Subqueries
Recap our example graph
All of our examples will continue with the graph example we have been using before, but include some more data for some of our later queries. Below is an image of the new graph.
We have added more Person
nodes (blue) who WORK_FOR
different Company
nodes (red) and LIKE
different Technology
(green) nodes.
To recap, each person could also have multiple IS_FRIENDS_WITH
relationships to other people.
This gives us a network of people, the companies they work for, and the technologies they like.

An introduction to subqueries
Neo4j 4.0 introduced support for two different types of subqueries:
-
Existential subqueries in a
WHERE
clause -
Result returning subqueries using the
CALL {}
syntax
In this section we’re going to learn how to write queries that use both these approaches.
Existential subqueries
In the filtering on patterns section of the getting the correct results chapter, we learnt how to filter based on patterns. For example, we wrote the following query to find the friends of someone who works for Neo4j:
MATCH (p:Person)-[r:IS_FRIENDS_WITH]->(friend:Person)
WHERE exists((p)-[:WORKS_FOR]->(:Company {name: 'Neo4j'}))
RETURN p, r, friend
If we run this query in the Neo4j Browser, the following graph is returned:

Existential subqueries enable more powerful pattern filtering.
Instead of using the exists
function in our WHERE
clause, we use the EXISTS {}
clause.
We can reproduce the previous example with the following query:
MATCH (p:Person)-[r:IS_FRIENDS_WITH]->(friend:Person)
WHERE EXISTS {
MATCH (p)-[:WORKS_FOR]->(:Company {name: 'Neo4j'})
}
RETURN p, r, friend
We’ll get the same results, which is nice, but so far all we’ve achieved is the same thing with more code!
Let’s next write a subquery that does more powerful filtering than what we can achieve with the WHERE
clause or exists
function alone.
Imagine that we want to find the people who:
-
work for a company whose name starts with 'Company' and
-
like at least one technology that’s liked by three or more people
We aren’t interested in knowing what those technologies are.
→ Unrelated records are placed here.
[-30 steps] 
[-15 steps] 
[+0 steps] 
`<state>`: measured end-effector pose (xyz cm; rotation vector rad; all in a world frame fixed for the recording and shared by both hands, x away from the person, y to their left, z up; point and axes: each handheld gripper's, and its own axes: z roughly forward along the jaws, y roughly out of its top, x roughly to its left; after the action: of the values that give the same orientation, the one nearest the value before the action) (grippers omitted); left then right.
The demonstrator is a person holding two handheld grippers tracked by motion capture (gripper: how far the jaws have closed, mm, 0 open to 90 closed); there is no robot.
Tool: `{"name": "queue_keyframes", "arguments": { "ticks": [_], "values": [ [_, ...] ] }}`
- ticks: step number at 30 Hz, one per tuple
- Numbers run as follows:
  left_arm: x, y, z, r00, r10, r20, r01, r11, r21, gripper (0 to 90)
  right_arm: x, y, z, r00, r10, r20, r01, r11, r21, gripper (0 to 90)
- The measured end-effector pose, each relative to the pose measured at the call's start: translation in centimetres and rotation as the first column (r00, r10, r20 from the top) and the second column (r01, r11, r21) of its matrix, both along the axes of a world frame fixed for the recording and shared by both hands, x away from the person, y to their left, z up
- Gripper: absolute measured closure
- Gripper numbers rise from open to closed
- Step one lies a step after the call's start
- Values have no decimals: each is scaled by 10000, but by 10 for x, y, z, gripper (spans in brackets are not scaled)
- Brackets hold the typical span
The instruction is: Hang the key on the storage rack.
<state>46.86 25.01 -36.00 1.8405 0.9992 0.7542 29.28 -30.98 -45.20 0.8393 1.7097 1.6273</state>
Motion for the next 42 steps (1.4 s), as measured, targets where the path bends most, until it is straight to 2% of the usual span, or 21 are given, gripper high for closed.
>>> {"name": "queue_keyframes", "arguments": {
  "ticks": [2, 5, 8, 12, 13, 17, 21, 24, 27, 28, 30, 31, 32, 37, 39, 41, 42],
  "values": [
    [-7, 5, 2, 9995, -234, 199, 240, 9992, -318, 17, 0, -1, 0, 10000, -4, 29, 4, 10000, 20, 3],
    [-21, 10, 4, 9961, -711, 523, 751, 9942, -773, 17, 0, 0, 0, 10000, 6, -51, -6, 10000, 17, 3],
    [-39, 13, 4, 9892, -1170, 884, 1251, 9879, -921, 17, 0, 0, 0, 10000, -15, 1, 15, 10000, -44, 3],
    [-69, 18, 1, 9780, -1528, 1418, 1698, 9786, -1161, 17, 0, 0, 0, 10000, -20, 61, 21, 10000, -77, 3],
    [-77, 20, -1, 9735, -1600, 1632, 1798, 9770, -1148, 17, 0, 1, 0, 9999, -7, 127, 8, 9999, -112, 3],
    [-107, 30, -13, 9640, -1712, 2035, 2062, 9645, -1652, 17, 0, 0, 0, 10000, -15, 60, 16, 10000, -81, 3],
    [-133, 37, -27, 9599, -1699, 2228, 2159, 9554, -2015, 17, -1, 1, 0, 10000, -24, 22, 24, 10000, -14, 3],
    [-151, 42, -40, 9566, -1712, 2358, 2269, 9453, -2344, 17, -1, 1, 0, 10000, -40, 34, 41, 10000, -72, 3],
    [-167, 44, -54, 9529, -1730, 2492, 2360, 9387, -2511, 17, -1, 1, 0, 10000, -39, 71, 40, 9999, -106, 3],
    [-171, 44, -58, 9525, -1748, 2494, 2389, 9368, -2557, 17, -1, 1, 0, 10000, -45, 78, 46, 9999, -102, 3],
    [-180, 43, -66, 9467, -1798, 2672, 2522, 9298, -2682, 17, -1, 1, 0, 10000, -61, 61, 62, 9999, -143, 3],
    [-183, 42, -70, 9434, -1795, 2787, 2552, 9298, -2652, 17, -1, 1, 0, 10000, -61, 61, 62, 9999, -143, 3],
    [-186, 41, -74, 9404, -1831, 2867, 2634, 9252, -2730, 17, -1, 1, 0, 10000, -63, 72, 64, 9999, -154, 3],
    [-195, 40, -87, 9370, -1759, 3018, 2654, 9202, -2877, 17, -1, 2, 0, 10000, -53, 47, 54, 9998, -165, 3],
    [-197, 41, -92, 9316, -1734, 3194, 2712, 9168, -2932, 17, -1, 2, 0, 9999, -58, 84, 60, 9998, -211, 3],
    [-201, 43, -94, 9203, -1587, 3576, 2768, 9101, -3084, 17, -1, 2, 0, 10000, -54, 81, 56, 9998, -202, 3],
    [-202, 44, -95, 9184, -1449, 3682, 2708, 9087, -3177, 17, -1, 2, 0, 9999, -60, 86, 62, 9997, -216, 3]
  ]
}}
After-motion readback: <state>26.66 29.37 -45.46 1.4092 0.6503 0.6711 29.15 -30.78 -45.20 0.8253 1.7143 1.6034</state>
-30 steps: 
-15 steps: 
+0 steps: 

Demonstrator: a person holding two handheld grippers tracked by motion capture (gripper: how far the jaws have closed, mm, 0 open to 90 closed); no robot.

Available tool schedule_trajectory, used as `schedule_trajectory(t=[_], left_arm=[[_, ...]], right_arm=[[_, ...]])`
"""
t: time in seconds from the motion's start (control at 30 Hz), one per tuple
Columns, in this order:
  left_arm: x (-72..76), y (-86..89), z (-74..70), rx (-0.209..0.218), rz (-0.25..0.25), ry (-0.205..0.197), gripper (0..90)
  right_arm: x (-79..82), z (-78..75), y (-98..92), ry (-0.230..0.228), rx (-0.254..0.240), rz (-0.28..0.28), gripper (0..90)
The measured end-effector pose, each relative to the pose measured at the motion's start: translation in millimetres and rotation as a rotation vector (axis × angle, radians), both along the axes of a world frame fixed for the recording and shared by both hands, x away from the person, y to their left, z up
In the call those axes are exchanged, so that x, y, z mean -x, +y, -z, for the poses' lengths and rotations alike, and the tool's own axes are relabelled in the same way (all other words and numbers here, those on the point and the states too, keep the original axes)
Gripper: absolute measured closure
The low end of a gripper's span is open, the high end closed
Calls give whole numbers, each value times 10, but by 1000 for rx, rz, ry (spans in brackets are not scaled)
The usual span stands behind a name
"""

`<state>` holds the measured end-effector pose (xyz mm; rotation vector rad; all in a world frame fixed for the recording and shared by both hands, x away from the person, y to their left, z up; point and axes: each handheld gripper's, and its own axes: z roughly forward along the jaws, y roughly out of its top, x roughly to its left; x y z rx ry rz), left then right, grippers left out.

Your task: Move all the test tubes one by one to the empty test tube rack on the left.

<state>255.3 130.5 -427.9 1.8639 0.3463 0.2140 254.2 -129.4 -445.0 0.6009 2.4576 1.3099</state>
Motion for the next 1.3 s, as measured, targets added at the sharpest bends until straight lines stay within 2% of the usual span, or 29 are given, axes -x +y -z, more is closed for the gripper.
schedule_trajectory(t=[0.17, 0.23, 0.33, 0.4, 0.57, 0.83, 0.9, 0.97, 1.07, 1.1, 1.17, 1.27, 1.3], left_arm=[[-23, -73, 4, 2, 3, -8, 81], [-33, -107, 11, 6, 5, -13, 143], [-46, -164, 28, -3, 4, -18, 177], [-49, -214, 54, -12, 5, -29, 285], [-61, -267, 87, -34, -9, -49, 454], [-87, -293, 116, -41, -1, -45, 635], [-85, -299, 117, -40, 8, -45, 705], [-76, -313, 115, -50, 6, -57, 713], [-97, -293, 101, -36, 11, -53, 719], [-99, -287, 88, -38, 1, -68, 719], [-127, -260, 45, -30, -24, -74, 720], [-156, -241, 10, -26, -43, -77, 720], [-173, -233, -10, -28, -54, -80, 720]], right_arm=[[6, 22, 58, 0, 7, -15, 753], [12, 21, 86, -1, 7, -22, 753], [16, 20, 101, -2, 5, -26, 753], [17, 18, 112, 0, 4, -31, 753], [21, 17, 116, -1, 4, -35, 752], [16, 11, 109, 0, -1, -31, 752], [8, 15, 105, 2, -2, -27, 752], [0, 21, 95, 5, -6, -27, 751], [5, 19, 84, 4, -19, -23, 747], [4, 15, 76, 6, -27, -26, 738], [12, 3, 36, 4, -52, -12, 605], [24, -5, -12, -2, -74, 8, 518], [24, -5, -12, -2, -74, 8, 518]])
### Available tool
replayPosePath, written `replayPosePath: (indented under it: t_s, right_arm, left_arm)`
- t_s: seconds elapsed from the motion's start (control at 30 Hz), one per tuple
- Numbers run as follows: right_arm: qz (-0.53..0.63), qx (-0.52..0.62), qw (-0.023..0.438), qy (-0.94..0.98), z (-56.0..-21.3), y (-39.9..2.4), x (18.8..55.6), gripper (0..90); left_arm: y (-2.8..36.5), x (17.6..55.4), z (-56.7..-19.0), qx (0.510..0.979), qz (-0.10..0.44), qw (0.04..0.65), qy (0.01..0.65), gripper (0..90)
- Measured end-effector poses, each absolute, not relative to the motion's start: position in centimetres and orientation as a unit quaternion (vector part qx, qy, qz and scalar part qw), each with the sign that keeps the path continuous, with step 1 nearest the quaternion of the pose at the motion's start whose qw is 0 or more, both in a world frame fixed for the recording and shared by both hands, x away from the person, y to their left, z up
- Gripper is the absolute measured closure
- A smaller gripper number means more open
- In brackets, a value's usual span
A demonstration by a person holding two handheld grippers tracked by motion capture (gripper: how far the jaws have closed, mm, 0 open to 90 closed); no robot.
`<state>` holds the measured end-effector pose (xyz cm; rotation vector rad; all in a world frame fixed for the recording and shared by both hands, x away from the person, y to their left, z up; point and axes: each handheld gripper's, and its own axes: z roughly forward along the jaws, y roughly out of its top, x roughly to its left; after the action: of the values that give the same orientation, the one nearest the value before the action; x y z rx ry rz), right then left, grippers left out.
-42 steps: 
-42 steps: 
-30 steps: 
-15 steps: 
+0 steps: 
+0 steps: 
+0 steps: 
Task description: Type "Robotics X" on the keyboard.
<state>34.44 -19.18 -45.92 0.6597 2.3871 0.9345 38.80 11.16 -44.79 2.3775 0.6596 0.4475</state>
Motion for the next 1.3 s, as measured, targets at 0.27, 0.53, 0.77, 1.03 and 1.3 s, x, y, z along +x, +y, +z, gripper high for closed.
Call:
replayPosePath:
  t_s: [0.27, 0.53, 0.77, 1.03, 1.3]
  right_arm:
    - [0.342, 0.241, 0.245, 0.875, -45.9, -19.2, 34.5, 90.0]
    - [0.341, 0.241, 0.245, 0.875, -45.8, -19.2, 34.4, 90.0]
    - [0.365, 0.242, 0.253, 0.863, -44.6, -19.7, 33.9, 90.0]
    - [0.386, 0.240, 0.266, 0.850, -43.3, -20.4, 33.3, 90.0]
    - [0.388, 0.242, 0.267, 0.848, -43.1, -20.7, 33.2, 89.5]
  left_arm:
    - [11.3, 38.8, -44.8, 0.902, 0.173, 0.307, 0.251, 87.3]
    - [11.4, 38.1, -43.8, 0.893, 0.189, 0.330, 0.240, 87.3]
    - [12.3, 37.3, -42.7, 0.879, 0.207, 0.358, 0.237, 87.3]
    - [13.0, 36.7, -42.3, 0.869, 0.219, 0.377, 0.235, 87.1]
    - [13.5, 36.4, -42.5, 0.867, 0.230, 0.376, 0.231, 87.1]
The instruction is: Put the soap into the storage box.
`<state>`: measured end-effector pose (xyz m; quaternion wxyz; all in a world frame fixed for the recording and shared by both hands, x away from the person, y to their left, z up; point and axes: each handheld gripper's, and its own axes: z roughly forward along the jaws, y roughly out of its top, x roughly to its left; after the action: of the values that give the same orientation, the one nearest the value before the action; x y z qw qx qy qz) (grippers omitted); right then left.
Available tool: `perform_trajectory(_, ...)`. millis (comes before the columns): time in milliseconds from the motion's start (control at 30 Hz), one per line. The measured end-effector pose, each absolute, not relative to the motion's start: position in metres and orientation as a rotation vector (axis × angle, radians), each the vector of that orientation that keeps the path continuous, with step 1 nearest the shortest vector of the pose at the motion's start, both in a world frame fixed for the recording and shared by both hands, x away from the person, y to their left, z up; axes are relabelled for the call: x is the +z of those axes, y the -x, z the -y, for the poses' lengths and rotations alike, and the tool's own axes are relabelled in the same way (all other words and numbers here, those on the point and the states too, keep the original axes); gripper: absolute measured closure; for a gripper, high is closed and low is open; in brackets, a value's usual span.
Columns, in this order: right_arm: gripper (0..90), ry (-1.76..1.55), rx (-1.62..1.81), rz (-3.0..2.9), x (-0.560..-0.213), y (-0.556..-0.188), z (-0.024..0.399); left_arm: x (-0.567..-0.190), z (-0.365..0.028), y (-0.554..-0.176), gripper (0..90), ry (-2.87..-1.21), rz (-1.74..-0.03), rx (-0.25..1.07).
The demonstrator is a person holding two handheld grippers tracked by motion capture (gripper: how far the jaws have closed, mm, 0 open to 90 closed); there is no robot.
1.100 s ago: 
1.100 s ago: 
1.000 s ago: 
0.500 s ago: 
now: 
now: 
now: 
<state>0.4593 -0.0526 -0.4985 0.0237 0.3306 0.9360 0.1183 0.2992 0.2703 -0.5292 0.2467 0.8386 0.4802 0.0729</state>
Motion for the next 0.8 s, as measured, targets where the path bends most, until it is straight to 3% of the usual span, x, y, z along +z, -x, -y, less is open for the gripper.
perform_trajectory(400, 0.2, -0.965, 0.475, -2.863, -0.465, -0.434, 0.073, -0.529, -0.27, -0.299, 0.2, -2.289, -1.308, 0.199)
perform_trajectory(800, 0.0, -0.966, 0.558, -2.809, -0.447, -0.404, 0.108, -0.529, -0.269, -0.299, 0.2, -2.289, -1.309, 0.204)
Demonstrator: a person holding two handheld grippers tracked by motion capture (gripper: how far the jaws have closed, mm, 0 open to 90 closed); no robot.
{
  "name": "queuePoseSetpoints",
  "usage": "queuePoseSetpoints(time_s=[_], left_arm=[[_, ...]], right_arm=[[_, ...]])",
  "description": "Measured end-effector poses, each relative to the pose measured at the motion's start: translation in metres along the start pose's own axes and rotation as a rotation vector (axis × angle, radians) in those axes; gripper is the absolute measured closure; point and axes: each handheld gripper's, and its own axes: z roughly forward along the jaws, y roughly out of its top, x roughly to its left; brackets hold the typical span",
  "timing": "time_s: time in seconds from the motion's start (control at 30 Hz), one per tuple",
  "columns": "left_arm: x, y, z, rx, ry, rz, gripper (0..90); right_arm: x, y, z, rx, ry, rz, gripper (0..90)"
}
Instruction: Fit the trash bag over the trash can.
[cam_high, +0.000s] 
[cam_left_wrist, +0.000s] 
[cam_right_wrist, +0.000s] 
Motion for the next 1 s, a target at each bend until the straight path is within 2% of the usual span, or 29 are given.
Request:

We might try to answer this question with the following query:
MATCH (person:Person)-[:WORKS_FOR]->(company)
WHERE company.name STARTS WITH "Company"
AND (person)-[:LIKES]->(t:Technology)
AND count{ (t)<-[:LIKES]-() } >= 3
RETURN person.name as person, company.name AS company;
If we run this query, we’ll see the following output:
Variable `t` not defined (line 4, column 25 (offset: 112))
"AND (person)-[:LIKES]->(t:Technology)"
^
We can find people that like a technology, but we can’t check that at least 3 people like that technology as well, because the variable t
isn’t in the scope of the WHERE
clause.
Let’s instead move the two AND
statements into an EXISTS {}
block, resulting in the following query:
MATCH (person:Person)-[:WORKS_FOR]->(company)
WHERE company.name STARTS WITH "Company"
AND EXISTS {
MATCH (person)-[:LIKES]->(t:Technology)
WHERE count{ (t)<-[:LIKES]-() } >= 3
}
RETURN person.name as person, company.name AS company;
Now we’re able to successfully execute the query, which returns the following results:
person | company |
---|---|
"Melissa" |
"CompanyA" |
"Diana" |
"CompanyX" |
If we recall the graph visualisation from the start of this guide, Ryan is the only other person who works for a company whose name starts with "Company".
He’s been filtered out in this query because the only Technology
that he likes is Python, and there aren’t 3 people who like Python.
Result returning subqueries
So far we’ve learnt how to use subqueries to filter out results, but this doesn’t fully show case their power. We can also use subqueries to return results as well.
Let’s say we want to write a query that finds people who like Java or have more than one friend.
And we want to return the results ordered by date of birth in descending order.
We can get some of the way there using the UNION
clause:
MATCH (p:Person)-[:LIKES]->(:Technology {type: "Java"})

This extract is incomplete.